Vitamin D analogues have proven useful in treating mild to moderate psoriasis. A vitamin D analogue is an artificially made form of vitamin D3, but it is not the same as a vitamin D supplement. In Canada, there are two types of vitamin D analogue treatments available. One is calcipotriol which is available as a cream, an ointment, and a scalp solution. The other, a new combination product with calcipotriol and betamethasone diproprionate (a steroid medication), is available as an ointment.
These treatments work by slowing down the rate of skin growth and by reducing inflammation. The major side effect associated with vitamin D analogues is mild, temporary skin irritation in the area where the medication was applied. People using these medications should be aware that skin-applied vitamin D analogues have a chemically different form of the vitamin than an oral (by mouth) vitamin supplement does. Such supplements will not treat your psoriasis and can, in fact, be harmful if taken in large amounts. Keep in mind too that vitamin D has an effect on growing bones, so extra caution is needed when these treatments are used by children. For children under two years of age, a safe maximum dosage has not yet been determined.

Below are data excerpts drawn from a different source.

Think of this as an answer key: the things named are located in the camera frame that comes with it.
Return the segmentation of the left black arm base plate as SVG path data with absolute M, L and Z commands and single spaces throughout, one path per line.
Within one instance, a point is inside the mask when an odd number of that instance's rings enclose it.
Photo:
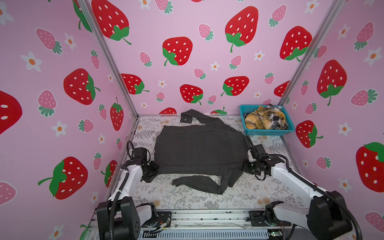
M 171 226 L 172 212 L 169 211 L 160 211 L 156 214 L 147 210 L 139 211 L 138 215 L 141 223 L 141 228 L 157 228 L 160 225 L 167 224 L 165 227 L 168 228 Z

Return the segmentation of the dark grey pinstripe shirt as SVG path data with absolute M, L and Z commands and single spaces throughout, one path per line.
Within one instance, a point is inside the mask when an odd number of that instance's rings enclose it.
M 193 118 L 200 124 L 163 127 L 156 139 L 154 162 L 159 174 L 184 174 L 172 181 L 176 187 L 221 195 L 243 174 L 249 150 L 244 134 L 196 110 L 181 114 L 182 120 Z

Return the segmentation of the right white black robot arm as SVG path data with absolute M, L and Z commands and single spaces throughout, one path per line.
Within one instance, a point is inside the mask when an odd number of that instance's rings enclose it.
M 356 232 L 358 240 L 362 239 L 359 224 L 340 193 L 310 183 L 290 167 L 287 157 L 267 154 L 262 145 L 247 145 L 254 161 L 244 161 L 244 172 L 257 179 L 261 175 L 277 179 L 308 205 L 300 208 L 283 201 L 272 202 L 266 205 L 261 217 L 268 225 L 289 222 L 294 228 L 299 226 L 309 230 L 318 240 L 335 240 L 351 231 Z

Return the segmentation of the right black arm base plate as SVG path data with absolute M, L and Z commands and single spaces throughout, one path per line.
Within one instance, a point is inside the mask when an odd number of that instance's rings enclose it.
M 249 211 L 250 216 L 246 218 L 247 222 L 251 222 L 253 227 L 261 227 L 261 226 L 280 226 L 280 227 L 288 227 L 292 224 L 286 221 L 280 221 L 277 219 L 274 213 L 274 207 L 283 204 L 283 201 L 274 201 L 268 205 L 266 205 L 264 211 Z

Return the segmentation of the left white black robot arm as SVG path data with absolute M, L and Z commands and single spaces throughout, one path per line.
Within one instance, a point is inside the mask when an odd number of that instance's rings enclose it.
M 159 167 L 150 161 L 145 148 L 127 149 L 127 154 L 130 159 L 119 166 L 117 188 L 96 209 L 101 240 L 136 240 L 143 224 L 154 226 L 158 222 L 155 205 L 145 203 L 136 207 L 133 196 L 140 182 L 150 182 L 157 176 Z

To reach their greatest effect, vitamin D analogues must be applied regularly as prescribed by your doctor. Most people using calcipotriol will notice improvement within two weeks, but best results usually take up to six to eight weeks. People using the combination product containing calcipotriol and betamethasone usually see improvement within one week, with best results within four weeks. Since the best results may take some time, stick with your dosing routine and give the medication a chance to work!